§ DIRECTIONS: Take the data below and copy exactly the lines starting at the one with "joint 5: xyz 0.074" and finishing at the one with "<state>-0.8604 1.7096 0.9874", both included.

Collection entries

━━━━

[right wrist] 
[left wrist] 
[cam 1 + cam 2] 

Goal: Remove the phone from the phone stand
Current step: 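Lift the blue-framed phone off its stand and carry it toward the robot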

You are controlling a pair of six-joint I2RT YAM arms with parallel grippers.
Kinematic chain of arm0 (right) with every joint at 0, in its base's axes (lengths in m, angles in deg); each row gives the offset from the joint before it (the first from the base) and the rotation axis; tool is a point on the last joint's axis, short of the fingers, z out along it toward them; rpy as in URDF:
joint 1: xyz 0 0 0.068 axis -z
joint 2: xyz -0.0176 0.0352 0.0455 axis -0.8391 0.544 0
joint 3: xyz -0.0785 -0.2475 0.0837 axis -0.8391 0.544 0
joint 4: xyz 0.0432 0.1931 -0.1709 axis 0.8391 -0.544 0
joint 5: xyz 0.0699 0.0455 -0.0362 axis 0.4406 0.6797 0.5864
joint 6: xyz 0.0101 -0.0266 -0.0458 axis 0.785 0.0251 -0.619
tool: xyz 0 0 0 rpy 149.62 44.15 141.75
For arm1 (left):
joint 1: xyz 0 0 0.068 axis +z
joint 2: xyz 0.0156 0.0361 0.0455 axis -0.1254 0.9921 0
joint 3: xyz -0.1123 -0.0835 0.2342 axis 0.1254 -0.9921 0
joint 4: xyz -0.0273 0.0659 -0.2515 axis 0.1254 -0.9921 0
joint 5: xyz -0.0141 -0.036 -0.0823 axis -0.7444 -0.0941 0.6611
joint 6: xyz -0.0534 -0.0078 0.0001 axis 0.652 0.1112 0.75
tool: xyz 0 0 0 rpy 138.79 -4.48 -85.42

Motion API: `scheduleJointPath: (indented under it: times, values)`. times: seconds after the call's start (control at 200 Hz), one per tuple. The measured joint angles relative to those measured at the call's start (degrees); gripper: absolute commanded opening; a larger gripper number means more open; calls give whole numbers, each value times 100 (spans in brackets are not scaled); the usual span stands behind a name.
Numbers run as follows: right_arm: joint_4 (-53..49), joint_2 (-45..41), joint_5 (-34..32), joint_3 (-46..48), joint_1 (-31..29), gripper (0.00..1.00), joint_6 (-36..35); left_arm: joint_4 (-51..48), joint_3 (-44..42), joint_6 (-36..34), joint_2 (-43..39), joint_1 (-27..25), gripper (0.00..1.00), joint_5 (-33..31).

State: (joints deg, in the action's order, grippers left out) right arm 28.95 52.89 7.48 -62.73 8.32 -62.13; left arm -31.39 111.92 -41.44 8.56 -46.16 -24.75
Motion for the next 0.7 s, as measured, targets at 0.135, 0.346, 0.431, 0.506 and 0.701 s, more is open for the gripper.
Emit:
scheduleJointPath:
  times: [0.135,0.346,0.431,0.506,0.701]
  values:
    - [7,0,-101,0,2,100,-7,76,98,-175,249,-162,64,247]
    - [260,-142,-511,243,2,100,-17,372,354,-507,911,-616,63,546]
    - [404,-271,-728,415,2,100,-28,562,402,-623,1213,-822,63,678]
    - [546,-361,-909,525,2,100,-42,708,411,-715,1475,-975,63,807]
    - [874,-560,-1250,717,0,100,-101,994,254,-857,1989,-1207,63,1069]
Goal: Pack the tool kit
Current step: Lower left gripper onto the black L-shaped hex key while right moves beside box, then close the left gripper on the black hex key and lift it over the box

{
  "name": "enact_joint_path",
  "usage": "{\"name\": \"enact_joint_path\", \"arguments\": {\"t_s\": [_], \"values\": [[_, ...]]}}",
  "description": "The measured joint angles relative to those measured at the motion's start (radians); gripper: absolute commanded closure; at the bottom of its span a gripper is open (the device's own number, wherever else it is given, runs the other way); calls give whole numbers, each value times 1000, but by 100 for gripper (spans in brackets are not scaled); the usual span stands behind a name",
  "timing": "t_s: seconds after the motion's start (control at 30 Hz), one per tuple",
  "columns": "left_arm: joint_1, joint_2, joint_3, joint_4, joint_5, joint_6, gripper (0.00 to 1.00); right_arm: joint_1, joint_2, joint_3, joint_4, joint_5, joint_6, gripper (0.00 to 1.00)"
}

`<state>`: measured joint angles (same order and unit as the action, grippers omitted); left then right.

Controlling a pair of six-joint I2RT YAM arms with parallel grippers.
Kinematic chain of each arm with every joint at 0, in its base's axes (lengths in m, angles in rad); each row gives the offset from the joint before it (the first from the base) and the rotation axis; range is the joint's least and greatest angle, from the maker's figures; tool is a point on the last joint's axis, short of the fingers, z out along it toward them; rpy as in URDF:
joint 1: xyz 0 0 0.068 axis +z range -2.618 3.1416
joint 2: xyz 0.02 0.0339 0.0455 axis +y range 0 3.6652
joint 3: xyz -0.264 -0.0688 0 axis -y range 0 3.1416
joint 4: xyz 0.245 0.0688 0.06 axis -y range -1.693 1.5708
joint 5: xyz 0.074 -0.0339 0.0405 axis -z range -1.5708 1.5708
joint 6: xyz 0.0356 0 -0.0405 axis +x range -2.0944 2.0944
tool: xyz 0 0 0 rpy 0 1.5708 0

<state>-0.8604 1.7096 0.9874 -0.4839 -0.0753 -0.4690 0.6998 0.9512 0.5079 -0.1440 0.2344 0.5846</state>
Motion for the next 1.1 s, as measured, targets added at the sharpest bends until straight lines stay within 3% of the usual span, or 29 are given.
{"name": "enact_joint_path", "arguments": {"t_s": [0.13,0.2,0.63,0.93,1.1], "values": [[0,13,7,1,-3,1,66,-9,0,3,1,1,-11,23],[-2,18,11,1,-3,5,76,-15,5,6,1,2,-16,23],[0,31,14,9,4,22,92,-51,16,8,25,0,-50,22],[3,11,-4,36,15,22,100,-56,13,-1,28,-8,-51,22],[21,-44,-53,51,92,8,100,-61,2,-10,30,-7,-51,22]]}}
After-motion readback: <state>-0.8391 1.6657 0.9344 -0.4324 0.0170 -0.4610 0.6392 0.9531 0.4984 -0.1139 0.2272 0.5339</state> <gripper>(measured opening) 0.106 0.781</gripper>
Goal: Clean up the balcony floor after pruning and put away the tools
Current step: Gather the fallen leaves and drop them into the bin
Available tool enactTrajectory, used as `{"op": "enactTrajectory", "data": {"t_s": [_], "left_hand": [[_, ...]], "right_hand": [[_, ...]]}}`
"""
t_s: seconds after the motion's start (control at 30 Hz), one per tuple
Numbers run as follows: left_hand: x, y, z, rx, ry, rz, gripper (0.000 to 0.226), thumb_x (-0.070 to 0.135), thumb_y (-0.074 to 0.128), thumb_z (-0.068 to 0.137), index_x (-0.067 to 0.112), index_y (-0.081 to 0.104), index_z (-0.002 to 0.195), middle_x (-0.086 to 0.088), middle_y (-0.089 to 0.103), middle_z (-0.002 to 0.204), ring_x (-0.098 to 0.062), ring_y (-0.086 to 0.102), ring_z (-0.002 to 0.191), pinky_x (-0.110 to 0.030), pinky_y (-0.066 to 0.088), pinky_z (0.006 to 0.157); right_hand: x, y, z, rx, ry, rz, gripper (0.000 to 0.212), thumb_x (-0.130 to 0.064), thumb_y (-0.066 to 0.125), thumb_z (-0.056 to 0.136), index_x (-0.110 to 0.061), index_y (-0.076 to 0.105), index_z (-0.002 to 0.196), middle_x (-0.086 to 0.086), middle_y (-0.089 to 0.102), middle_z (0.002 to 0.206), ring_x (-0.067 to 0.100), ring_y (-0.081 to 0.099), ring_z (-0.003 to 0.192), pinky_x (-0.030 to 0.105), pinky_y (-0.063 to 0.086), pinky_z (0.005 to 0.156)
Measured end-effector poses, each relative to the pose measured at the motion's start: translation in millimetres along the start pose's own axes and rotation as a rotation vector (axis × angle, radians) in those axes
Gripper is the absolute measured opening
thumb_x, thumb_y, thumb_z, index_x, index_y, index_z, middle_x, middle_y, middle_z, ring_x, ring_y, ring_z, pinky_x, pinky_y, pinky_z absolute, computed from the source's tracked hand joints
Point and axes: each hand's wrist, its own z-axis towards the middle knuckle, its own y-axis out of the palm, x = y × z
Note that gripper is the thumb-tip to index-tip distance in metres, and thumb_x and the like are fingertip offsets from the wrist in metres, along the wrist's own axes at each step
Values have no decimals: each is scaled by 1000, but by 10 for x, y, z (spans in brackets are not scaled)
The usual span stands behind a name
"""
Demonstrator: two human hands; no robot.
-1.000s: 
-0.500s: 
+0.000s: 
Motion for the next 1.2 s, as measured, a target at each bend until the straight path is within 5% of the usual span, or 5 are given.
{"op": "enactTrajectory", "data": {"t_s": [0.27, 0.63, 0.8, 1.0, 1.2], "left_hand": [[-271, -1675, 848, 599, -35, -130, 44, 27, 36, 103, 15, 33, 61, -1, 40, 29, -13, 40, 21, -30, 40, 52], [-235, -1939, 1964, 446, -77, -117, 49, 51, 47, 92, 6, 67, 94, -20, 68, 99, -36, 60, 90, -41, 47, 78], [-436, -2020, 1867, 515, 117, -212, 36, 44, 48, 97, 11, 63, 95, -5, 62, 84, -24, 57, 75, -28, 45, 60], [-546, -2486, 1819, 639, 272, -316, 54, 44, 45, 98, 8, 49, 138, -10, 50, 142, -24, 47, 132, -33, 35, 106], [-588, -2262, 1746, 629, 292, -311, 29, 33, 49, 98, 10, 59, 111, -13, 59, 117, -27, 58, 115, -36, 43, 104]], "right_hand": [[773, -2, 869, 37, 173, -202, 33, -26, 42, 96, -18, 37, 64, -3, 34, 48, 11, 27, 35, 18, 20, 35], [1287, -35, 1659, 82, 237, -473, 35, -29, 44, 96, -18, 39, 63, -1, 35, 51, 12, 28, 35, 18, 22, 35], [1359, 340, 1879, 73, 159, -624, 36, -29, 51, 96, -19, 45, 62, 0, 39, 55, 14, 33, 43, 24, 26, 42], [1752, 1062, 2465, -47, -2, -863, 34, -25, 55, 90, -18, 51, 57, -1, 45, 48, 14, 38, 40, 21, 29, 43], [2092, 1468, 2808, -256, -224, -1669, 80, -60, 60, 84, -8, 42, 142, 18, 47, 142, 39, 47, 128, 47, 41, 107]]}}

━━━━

§ RESPONSE TO THE EXERCISE:
joint 5: xyz 0.074 -0.0339 0.0405 axis -z range -1.5708 1.5708
joint 6: xyz 0.0356 0 -0.0405 axis +x range -2.0944 2.0944
tool: xyz 0 0 0 rpy 0 1.5708 0

<state>-0.8604 1.7096 0.9874 -0.4839 -0.0753 -0.4690 0.6998 0.9512 0.5079 -0.1440 0.2344 0.5846</state>

Nothing else is required to complete this exercise.